The Grasshopper and the Ants

Sunday, July 11, 2010
We all know the fable about the grasshopper and the ants. Lately at the cabin, it’s been feeling like we’re both the grasshopper and the ants. We’re trying to bring home the bacon and still have lazy long mornings to eat the bacon (with toast and hash browns and eggs, of course).

All week, the bay has been filled with the sounds of summer vacationers and visitors. Motor boats buzz in and out of the bay, vehicles are always passing by on the windy gravel road behind the cabin, and there are plenty of shrieks and splashes come from the neighbors’ docks as people of all ages jump into the warm lake water. It looked like so much fun. Even with full time jobs and various other commitments, we figured if you can’t beat ‘em, join ‘em. With a week straight of warm sunny days, why not pretend we were on summer vacation, just like everyone else.

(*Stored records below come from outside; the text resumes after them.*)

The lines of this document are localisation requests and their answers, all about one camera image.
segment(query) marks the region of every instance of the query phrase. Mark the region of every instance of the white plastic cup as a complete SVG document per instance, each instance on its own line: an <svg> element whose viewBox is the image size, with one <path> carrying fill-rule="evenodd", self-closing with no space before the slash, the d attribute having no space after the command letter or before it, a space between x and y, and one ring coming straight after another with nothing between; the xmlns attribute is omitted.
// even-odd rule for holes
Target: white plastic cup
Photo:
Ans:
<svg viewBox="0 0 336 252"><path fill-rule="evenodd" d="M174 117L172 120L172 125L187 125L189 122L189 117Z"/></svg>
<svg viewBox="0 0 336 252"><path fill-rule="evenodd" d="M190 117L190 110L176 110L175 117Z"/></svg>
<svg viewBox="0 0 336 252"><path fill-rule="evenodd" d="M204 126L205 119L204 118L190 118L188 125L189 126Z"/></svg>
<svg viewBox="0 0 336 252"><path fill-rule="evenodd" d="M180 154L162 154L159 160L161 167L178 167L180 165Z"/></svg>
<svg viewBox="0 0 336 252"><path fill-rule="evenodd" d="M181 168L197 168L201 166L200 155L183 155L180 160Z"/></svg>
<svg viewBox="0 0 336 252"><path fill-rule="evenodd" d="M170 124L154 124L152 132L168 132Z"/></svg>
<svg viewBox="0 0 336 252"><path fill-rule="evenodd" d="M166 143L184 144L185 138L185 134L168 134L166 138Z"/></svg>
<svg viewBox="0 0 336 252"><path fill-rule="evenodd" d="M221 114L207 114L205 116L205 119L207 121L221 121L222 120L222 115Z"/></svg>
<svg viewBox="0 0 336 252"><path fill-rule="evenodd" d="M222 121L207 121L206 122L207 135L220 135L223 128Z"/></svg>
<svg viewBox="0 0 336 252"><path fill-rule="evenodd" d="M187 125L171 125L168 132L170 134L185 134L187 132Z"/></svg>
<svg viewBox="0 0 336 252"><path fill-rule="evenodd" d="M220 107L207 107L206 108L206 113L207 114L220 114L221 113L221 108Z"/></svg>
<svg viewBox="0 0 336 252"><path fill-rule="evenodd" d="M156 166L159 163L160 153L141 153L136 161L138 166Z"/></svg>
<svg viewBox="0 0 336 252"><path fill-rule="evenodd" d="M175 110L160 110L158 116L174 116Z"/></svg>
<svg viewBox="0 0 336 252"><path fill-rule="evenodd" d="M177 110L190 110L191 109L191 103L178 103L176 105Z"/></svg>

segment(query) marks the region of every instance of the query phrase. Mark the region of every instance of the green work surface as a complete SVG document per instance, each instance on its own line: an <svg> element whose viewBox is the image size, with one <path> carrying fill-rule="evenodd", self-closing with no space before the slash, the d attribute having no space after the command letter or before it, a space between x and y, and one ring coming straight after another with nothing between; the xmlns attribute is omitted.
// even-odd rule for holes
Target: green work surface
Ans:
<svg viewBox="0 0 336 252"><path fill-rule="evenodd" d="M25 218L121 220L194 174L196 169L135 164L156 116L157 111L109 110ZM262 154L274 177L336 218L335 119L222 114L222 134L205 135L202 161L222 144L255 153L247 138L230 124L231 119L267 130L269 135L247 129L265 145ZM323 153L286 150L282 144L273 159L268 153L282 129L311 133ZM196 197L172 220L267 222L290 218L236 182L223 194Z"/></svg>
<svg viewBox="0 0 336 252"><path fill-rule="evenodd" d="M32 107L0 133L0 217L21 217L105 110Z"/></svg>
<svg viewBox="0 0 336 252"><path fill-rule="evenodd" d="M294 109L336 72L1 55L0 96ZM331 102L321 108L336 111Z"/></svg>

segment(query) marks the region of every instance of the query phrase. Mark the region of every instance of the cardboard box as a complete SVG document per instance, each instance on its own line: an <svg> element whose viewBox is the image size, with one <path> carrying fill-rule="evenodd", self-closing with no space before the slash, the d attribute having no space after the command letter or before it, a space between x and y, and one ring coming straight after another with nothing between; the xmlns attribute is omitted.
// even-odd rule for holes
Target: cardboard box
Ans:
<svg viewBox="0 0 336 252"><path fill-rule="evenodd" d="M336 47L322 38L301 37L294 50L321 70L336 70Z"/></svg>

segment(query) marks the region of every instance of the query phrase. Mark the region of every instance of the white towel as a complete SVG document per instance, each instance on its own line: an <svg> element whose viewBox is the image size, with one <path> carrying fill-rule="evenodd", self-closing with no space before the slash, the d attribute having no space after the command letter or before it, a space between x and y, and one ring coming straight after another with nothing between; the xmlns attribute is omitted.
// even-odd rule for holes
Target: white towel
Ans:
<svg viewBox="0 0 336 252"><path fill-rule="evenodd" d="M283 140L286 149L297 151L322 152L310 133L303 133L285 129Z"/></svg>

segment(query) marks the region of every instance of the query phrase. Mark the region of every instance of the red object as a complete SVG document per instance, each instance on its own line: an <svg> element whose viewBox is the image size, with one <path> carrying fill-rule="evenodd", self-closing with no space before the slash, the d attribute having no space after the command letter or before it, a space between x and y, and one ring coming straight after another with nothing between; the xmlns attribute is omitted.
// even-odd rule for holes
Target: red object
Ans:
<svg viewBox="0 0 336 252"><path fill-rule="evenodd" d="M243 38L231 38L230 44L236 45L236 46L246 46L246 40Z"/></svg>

So we went fishing in the evenings. (That’s unadulterated excitement in Andy’s eyes.)

I took touristy shots of moose on my way home.

We had picnics and toasted ginormous marshmallows.

Now the weather is clouding over and I’m starting to feel like a guilty little grasshopper. I wonder if I could have spent my time in a slightly wiser manner. After all, yesterday evening was devoted to the pursuit of making a blueberry pie. After supper Andy and I went out in the woods to gather the six cups of blueberries we needed for pie filling and returned home to throw together a pie: I made the crust, Andy did the filling. (Easy as pie?) There are no pictures of aforementioned pie because it was inhaled (with the help of 10 people) about fifteen minutes after it came out of the oven. Maybe I should have spent my time doing something more lasting . . . .

But then, if there isn’t time for fishing, or wildlife gazing, or ginormous marshmallows or eating warm, fresh blueberry pie, what is there time for? Happiness springs in many things, most of them little and few of them stem solely from the grand culmination of hard work and dreams come true. Hard work buys us contentment and security, which in turn probably makes us more susceptible to happiness, but we have to be on the lookout for happiness all the while we’re heading down the road to “dreams come true.” If we never acknowledge happiness, how will we know it when we see it?

Remember in Wicked when Glinda sings: 'Cause getting your dreams, it's strange, but it seems a little - well – complicated. There's a kind of a sort of : cost. There's a couple of things get: lost. Despite the virtue of being a little worker ant, sometimes we overlook what the grasshopper had to teach us too. The grasshopper might not have been great at keeping food on the table, but he sure knew how to keep his heart full.